Decision on gay marriage proving unsound, dangerous

Phyllis A. Sower 
is a Frankfort 
attorney getting a master's degree in theology.
Phyllis A. Sower is a Frankfort attorney getting a master's degree in theology.

The U.S. Supreme Court decision Obergefell vs. Hodges re defines marriage to include same-sex unions and gives privileged legal status to such unions. The opinion is legally unsound; its future impact is dangerous.

This legal analysis draws primarily from the opinions of the four justices who dissented from the majority decision. Two of the majority justices should have recused themselves because they had performed gay weddings before the decision.

One of the dissenting justices compared the decision to the Dred Scott decision of 1857, in which the court made the same horrible mistake — that is, relying on its own concept of liberty instead of what the Constitution actually provides.

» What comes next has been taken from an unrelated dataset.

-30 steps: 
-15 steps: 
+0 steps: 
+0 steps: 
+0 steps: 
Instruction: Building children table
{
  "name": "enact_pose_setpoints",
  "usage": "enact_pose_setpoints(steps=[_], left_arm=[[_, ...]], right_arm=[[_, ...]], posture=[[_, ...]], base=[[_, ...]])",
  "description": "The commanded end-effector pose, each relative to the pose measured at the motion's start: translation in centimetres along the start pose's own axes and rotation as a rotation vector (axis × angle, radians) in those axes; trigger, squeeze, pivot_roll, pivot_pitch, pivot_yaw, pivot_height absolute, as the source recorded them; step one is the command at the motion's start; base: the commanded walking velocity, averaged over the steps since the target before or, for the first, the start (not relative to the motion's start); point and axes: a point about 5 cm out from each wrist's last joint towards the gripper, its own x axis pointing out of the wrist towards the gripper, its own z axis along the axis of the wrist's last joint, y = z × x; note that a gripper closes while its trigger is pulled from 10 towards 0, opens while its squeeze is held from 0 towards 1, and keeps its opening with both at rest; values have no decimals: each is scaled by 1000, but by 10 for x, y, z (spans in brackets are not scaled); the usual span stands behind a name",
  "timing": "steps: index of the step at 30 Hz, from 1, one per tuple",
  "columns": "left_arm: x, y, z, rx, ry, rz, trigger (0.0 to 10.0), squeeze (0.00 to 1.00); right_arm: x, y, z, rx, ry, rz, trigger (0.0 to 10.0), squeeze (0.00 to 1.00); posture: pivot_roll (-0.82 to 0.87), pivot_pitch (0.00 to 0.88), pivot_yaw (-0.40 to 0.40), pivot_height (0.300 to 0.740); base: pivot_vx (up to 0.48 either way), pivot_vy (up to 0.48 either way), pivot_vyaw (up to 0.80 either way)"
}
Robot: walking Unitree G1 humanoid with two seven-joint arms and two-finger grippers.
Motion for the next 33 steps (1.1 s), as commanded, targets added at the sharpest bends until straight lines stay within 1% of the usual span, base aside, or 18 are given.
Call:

In Dred Scott, the court trampled the lives and liberties of African-Americans; in the present case, it trampled religious freedom, states' rights and democracy. The court heard in oral arguments that religious freedom would be jeopardized by ruling in favor of same-sex unions but did nothing to protect this liberty.

In essence, we no longer have a Constitution because it now means only what five lawyers on the Supreme Court say it means.

Yet, judges are not empowered to elevate their own policy judgments to constitutionally protected status, nor to create laws, nor to circumvent the democratic process. This should be especially true when doing so violates a guaranteed liberty, in this case, freedom of religion.

Another tragic case of invented rights and unsound legal manipulation, Roe vs. Wade occurred Jan. 22, 1973, when the high court created a right to destroy the unborn child finding such a "right" in the shadow of another judge-created right.

The Obergefell decision violates states' rights and nullifies the democratic process. As another justice wrote, there is absolutely no precedent legally for requiring a state to change its definition of marriage. Arguments that reference the court's previous decisions removing restrictions on interracial marriage have no bearing because these past holdings refer only to marriage "as traditionally defined." They do not support same-sex civil unions.

State constitutional amendments are nullified and with them the voice, votes and rights of millions of people as a result of this decision.

As a justice noted, the court decides what is a fundamental right even if a guaranteed right written in the Constitution is jeopardized. The court now decides which rights are superior and which are inferior. This is an astonishing blow to our freedoms and the democratic process.

It naturally follows that a court that can take away the rights of people in states to pass constitutional amendments defining marriage, and that elevates homosexual rights over religious freedom might also take away the right to "discuss" views in conflict with its agenda.

To some extent, attacks on religious freedom had already begun before the decision was handed down. Bakers, florists and photographers who refused to do business for same-sex couples have been, and are being, sued. It is of interest that same-sex couples do not challenge Muslim or Hindu bakers, photographers and florists.

New Mexico Supreme Court Justice Richard Bosson makes the point perfectly in his decision against a family owned photography business that refused to serve a gay wedding.

He wrote that the owners are free to pray to the God of their choice but having to violate their religious beliefs when in conflict with social issues like gay marriage is the price of citizenship.

This is where we are headed, and it is dangerous.

The present administration in Washington has fairly well packed the federal judiciary with judges of this mind-set who advance the rule of men, not the rule of law. We were promised a fundamental transformation of our country, "hope and change."

We now see the fruits of it; lots of change but little hope as many people of faith have and will suffer.

Marriage is the most basic of human institutions, and it is the bedrock of society. From it flows children and family.

The Supreme Court has now legally sanctioned the very denial of the meaning of marriage and of the objective order designed by God from the beginning.